Could you copy each line of the entries that contains "sheet"?

Entries taken from a collection:
:::

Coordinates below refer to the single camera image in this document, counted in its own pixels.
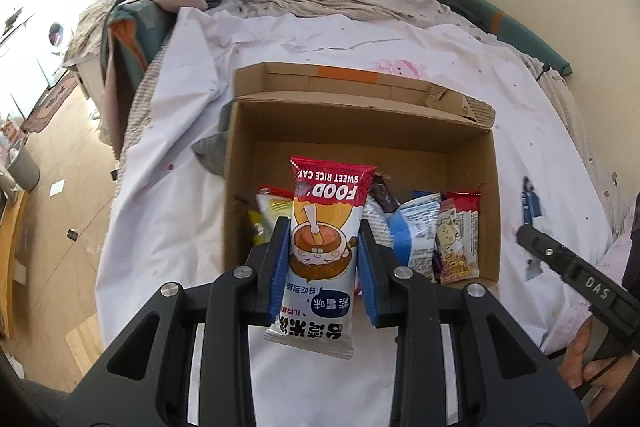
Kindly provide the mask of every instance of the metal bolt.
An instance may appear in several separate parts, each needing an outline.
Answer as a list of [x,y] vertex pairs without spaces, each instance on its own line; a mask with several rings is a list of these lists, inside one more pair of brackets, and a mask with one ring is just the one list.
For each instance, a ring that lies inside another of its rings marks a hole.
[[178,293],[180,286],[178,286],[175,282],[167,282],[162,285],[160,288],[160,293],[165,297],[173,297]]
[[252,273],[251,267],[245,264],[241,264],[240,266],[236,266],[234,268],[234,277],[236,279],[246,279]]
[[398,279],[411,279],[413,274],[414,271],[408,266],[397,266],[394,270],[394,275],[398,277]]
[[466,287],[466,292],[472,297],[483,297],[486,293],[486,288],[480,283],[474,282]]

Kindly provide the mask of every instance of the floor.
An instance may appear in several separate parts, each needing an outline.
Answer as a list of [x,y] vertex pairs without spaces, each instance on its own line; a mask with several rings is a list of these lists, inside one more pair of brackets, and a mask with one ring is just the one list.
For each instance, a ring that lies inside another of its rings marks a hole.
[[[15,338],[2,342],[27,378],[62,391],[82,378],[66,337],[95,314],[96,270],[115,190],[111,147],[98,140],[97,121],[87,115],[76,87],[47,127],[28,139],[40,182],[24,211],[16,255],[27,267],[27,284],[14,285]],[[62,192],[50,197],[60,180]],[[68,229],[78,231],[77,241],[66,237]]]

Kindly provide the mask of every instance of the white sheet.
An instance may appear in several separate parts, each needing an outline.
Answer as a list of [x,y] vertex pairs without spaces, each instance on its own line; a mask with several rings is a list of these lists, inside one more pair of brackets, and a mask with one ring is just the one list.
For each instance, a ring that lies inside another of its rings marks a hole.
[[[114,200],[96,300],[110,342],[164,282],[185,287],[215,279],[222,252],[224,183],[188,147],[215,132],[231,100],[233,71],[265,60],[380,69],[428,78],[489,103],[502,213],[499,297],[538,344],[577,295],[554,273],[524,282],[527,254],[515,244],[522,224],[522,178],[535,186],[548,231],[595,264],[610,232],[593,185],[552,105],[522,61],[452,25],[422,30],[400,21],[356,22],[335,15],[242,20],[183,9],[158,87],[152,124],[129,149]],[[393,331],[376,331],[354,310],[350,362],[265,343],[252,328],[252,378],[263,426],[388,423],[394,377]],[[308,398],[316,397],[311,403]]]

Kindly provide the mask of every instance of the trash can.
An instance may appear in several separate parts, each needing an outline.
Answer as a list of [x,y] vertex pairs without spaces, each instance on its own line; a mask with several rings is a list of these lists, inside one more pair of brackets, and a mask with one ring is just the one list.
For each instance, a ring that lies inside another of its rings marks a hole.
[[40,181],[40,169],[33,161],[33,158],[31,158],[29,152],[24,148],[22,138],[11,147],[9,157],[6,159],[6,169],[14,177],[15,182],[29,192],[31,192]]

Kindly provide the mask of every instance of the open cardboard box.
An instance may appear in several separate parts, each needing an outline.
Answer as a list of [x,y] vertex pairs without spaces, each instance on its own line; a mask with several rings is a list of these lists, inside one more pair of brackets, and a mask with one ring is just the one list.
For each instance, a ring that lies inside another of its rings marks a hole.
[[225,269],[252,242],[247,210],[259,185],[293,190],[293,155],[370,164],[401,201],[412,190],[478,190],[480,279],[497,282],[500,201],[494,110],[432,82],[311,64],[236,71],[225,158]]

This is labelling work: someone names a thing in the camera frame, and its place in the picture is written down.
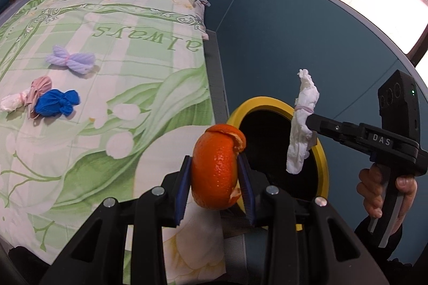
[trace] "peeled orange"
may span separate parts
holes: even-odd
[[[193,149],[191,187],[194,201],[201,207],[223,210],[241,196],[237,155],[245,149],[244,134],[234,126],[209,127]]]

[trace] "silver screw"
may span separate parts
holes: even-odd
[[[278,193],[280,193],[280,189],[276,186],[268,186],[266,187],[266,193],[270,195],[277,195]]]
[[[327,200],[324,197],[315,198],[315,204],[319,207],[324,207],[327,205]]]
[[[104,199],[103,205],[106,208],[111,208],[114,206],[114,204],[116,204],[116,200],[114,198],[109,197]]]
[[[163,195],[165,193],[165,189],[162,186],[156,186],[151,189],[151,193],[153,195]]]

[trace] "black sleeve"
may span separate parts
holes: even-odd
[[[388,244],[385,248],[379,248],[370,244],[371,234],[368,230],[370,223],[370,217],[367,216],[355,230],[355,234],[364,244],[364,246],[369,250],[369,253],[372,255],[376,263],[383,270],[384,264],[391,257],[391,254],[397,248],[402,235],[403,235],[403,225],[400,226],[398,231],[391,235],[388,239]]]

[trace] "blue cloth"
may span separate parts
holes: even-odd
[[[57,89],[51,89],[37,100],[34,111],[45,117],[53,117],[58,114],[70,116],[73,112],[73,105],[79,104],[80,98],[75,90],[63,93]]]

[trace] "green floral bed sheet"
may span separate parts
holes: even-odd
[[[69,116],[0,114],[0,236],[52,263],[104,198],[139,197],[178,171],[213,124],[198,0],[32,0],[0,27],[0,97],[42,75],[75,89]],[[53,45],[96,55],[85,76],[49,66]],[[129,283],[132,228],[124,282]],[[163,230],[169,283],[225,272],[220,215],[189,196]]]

:::

» Exercise result:
Kindly provide the mask of every instance of the white sheet.
[trace] "green floral bed sheet"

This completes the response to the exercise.